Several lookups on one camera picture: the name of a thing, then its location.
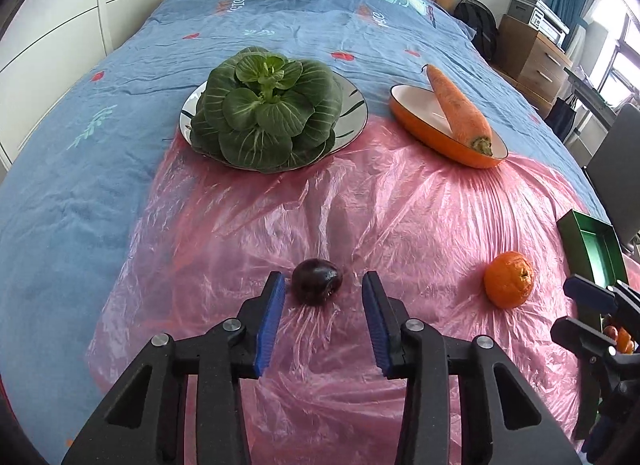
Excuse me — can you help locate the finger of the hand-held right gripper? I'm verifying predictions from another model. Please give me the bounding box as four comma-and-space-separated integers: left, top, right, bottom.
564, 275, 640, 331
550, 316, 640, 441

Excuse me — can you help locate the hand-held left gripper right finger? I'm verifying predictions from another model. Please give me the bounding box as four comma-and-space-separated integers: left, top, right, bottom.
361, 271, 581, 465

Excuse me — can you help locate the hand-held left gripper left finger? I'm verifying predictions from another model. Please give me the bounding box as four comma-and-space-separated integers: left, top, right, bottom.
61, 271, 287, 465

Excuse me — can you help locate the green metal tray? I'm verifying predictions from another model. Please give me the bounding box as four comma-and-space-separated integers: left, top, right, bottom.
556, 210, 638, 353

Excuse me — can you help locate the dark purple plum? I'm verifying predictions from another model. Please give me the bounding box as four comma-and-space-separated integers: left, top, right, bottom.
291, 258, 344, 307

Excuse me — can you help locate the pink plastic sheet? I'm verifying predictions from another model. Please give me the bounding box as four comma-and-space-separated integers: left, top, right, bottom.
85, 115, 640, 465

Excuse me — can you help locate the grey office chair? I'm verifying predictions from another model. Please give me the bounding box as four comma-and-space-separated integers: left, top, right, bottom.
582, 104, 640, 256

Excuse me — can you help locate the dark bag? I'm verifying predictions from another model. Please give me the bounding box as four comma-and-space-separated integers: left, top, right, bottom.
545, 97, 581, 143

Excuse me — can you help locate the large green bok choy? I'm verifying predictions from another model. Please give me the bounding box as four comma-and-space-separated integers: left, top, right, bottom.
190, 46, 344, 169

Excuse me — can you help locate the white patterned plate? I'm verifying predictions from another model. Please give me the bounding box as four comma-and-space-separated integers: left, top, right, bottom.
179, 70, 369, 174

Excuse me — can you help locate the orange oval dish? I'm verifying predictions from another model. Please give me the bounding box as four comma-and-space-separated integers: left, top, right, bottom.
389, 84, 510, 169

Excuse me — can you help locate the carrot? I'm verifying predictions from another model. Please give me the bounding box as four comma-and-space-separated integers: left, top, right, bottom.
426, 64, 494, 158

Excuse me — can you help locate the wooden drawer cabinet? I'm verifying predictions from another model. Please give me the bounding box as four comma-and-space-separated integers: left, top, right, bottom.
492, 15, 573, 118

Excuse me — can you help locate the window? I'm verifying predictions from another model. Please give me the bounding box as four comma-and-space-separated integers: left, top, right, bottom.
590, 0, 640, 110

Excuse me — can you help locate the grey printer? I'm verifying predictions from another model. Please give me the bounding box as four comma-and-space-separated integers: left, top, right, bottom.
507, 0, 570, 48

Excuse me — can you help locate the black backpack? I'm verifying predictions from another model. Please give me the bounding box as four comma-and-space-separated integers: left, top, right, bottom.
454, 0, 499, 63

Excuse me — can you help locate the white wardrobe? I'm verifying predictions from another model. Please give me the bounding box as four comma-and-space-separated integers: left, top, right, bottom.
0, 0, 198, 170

★ ★ ★ ★

Problem statement. Could you transcribe the records above exactly, leaving every picture out?

Exercise solution.
Several lookups on one camera picture: the name of a thing, then its location.
Excuse me — can you help locate the finger of the hand-held right gripper? I'm verifying predictions from another model. Please give me the bounding box as four comma-and-space-separated integers: left, top, right, bottom.
564, 275, 640, 331
550, 316, 640, 441

Excuse me — can you help locate the hand-held left gripper right finger? I'm verifying predictions from another model. Please give me the bounding box as four comma-and-space-separated integers: left, top, right, bottom.
361, 271, 581, 465

Excuse me — can you help locate the hand-held left gripper left finger? I'm verifying predictions from another model. Please give me the bounding box as four comma-and-space-separated integers: left, top, right, bottom.
61, 271, 287, 465

Excuse me — can you help locate the green metal tray? I'm verifying predictions from another model. Please give me the bounding box as four comma-and-space-separated integers: left, top, right, bottom.
556, 210, 638, 353

Excuse me — can you help locate the dark purple plum? I'm verifying predictions from another model. Please give me the bounding box as four comma-and-space-separated integers: left, top, right, bottom.
291, 258, 344, 307

Excuse me — can you help locate the pink plastic sheet? I'm verifying predictions from another model. Please give me the bounding box as four comma-and-space-separated integers: left, top, right, bottom.
85, 115, 640, 465

Excuse me — can you help locate the grey office chair? I'm verifying predictions from another model. Please give me the bounding box as four comma-and-space-separated integers: left, top, right, bottom.
582, 104, 640, 256

Excuse me — can you help locate the dark bag? I'm verifying predictions from another model. Please give me the bounding box as four comma-and-space-separated integers: left, top, right, bottom.
545, 97, 581, 143

Excuse me — can you help locate the large green bok choy? I'm verifying predictions from another model. Please give me the bounding box as four comma-and-space-separated integers: left, top, right, bottom.
190, 46, 344, 169

Excuse me — can you help locate the white patterned plate? I'm verifying predictions from another model. Please give me the bounding box as four comma-and-space-separated integers: left, top, right, bottom.
179, 70, 369, 174

Excuse me — can you help locate the orange oval dish? I'm verifying predictions from another model. Please give me the bounding box as four comma-and-space-separated integers: left, top, right, bottom.
389, 84, 510, 169

Excuse me — can you help locate the carrot? I'm verifying predictions from another model. Please give me the bounding box as four comma-and-space-separated integers: left, top, right, bottom.
426, 64, 494, 158

Excuse me — can you help locate the wooden drawer cabinet? I'm verifying predictions from another model. Please give me the bounding box as four comma-and-space-separated integers: left, top, right, bottom.
492, 15, 573, 118

Excuse me — can you help locate the window? I'm verifying predictions from another model. Please give me the bounding box as four comma-and-space-separated integers: left, top, right, bottom.
590, 0, 640, 110

Excuse me — can you help locate the grey printer? I'm verifying predictions from another model. Please give me the bounding box as four comma-and-space-separated integers: left, top, right, bottom.
507, 0, 570, 48

Excuse me — can you help locate the black backpack? I'm verifying predictions from another model. Please give me the bounding box as four comma-and-space-separated integers: left, top, right, bottom.
454, 0, 499, 63

Excuse me — can you help locate the white wardrobe? I'm verifying predictions from another model. Please give me the bounding box as four comma-and-space-separated integers: left, top, right, bottom.
0, 0, 198, 170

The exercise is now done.